先日の TV 番組では,建築家の安藤忠雄氏が中学校で講義をした。ネットで検索すると嫌いな人が多いようだ。あの打ちっ放しのコンクリートは僕も嫌いである。が,それは好き嫌い(自分の家があぁだったら嫌だというくらい)の問題なので,どうでもいいことだ。山口瞳さんのご自宅は打ちっ放しだったかな?

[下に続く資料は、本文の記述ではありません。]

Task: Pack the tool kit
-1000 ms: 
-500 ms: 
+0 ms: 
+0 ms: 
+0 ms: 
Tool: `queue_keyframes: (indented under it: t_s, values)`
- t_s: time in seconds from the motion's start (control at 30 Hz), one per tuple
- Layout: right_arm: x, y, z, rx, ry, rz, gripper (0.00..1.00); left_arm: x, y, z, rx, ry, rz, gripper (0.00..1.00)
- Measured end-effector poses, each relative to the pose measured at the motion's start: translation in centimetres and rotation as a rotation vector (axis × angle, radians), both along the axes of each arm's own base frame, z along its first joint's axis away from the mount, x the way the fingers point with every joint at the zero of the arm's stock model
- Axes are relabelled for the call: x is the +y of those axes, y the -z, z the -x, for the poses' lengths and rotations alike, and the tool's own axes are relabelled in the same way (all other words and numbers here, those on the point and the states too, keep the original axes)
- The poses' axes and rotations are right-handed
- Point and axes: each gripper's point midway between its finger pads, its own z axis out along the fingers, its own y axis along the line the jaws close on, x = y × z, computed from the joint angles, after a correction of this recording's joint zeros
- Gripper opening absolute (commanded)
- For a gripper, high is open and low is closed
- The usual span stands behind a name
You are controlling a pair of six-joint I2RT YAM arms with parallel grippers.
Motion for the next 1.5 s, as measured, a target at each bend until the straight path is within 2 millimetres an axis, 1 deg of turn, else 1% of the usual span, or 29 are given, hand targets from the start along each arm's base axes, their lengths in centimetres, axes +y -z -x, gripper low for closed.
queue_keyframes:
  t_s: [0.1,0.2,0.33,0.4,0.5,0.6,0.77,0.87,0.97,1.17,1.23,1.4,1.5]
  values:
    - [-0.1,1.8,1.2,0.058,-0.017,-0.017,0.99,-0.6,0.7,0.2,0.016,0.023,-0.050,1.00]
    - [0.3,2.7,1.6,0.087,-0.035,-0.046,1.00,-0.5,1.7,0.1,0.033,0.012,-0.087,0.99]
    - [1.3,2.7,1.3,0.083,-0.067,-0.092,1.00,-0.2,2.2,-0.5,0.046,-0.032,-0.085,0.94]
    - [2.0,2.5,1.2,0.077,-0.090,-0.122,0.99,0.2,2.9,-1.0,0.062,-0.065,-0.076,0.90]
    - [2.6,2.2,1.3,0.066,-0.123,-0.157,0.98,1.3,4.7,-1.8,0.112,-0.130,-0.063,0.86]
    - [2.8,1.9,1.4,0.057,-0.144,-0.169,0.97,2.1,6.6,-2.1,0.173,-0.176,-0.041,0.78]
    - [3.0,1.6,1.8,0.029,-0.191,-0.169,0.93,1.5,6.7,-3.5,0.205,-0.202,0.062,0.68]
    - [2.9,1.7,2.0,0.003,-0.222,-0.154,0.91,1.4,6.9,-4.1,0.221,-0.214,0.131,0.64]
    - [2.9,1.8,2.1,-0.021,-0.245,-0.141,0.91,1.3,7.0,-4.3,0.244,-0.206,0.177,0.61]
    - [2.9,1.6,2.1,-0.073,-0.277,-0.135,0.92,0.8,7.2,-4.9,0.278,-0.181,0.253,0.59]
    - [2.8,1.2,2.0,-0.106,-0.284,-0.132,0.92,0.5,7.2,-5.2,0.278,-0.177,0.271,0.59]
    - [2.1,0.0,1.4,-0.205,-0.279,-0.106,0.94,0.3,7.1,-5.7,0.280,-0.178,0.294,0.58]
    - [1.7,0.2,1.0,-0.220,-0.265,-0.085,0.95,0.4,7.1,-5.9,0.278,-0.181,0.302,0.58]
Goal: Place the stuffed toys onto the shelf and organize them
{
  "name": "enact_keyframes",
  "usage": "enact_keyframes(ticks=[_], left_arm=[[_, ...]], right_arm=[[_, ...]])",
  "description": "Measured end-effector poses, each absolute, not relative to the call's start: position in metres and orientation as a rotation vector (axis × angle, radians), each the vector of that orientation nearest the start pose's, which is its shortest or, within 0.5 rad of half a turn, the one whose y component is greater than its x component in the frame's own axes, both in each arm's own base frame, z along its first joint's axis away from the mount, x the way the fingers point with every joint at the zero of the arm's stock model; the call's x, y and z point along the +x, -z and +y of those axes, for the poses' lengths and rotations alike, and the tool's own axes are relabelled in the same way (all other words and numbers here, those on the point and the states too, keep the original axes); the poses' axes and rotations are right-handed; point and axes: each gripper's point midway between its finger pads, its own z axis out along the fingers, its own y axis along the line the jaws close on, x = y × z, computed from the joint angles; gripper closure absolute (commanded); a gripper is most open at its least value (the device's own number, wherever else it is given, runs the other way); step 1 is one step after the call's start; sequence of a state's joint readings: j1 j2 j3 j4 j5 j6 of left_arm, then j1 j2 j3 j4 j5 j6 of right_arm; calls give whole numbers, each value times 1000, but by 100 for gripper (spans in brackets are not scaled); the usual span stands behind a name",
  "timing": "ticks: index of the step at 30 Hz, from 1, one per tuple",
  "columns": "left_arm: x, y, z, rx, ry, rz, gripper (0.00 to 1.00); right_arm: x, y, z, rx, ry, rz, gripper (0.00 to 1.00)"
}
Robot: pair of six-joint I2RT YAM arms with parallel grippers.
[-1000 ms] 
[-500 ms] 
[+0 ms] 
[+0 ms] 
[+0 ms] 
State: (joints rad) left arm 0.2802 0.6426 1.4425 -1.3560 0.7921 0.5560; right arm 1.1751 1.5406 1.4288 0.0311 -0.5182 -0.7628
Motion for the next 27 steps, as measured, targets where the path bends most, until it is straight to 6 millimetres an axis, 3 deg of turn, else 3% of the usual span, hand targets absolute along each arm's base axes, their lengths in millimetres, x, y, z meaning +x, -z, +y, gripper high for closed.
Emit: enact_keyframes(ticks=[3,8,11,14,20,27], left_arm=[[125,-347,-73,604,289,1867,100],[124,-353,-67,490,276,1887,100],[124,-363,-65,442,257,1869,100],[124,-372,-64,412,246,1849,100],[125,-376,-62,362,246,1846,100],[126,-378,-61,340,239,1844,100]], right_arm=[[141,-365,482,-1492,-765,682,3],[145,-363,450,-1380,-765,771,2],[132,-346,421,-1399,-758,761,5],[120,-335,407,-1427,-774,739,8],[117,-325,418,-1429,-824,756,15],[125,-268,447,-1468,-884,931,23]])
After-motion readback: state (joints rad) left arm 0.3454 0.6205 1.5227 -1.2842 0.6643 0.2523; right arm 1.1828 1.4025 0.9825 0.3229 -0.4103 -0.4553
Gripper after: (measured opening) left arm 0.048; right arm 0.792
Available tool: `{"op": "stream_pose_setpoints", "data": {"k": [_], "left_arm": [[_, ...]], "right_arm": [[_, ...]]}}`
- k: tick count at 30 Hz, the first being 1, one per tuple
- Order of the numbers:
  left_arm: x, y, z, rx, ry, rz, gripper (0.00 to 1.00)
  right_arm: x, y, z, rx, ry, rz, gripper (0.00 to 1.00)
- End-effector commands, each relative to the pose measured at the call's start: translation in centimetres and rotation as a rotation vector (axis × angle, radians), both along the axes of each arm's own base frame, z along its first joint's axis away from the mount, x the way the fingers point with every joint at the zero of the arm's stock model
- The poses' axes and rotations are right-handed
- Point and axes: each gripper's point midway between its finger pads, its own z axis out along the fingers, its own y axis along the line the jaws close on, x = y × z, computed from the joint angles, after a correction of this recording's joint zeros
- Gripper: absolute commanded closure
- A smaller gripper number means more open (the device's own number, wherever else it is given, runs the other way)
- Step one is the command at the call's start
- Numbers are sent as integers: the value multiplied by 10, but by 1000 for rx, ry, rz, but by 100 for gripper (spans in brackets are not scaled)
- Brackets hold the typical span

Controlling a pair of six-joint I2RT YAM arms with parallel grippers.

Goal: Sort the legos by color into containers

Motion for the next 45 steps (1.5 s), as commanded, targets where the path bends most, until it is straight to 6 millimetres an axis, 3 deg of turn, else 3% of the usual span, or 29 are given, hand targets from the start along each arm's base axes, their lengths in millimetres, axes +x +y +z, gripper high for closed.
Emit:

その授業中に,最初にヨーロッパを訪問したときのこと等に関連した質問が中学生から出たのだが(中身は忘れた),関連して,「これから何をするか。今日何をするか。将来何をするか。ということを常に考えるのが必要」という彼の発言には賛同する。特に,卒論のために研究室に配属された以降の大学生および大学院生は,自由に自分の生活時間を設計できる。大学に就職した教員も同様である。このとき,やはり一番大事なのは,まず「明日は何をやるか,どの問題を潰してやるか,どういうアプローチをしてみようか。」ということを頭に思い描くことだ。もちろん紙に書く(今は,携帯の電子メモもあるから便利だが)のがいい。これを毎日・毎週やることによって,自分の仕事の目的意識が保てるので,象牙の塔と揶揄されようと,誰も資金援助してくれなくとも,自分の好奇心を満足させるような研究を遂行できる。否,そうしないと遂行できないだろうと思う。
ところがである。「今日はこれをすればあれが解決するぞ」と意気込んで大学に行き,手を動かし始めた途端に「あ,これは先週やったのと結局は同じだ,駄目だ」となったときが困るのである。その日は,もう何も手につかない。ま,しかし,それが人生だ。